Caregiver Burnout Is Real — And You Are Not Alone

Family caregiving is often described as one of the most demanding roles a person can take on, and yet it comes with almost no preparation, limited societal recognition, and enormous personal cost. Caregiver burnout is not a sign of insufficient love or commitment — it is the predictable result of sustained, high-demand caregiving without adequate support and respite.

The signs of burnout are physical, emotional, and behavioral: persistent exhaustion, increasing resentment or irritability, withdrawal from relationships and activities that once brought joy, health problems in the caregiver, and a pervasive sense of helplessness. If you recognize these signs in yourself, please hear this: you need support, not willpower.

Respite care — temporary care provided by another person so that the primary caregiver can rest — is not a luxury. It is a necessity for sustained caregiving. Adult day programs provide structured activities and social engagement for the care recipient while the caregiver has several hours of freedom. Short-term residential respite is available through many assisted living facilities. In-home respite through paid caregivers or trained volunteers from organizations like your local Area Agency on Aging can provide regular breaks.

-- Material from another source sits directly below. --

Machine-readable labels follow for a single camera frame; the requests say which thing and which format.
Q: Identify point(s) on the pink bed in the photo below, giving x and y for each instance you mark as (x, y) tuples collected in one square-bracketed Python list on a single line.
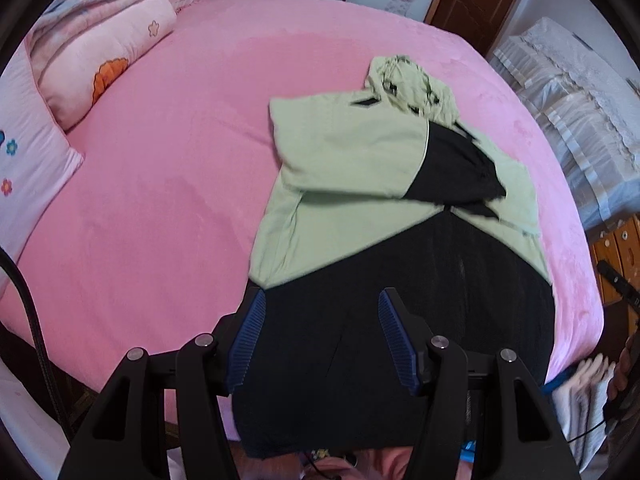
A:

Caregiver support groups — in person or online — connect you with people who understand your experience in a way that others in your life simply cannot. These groups provide validation, practical advice, and the profound comfort of not being alone in your situation. Many communities have support groups specific to Alzheimer's caregivers, stroke caregivers, and other specialized groups. Your doctor, social worker, or local Area Agency on Aging can help you find what's available.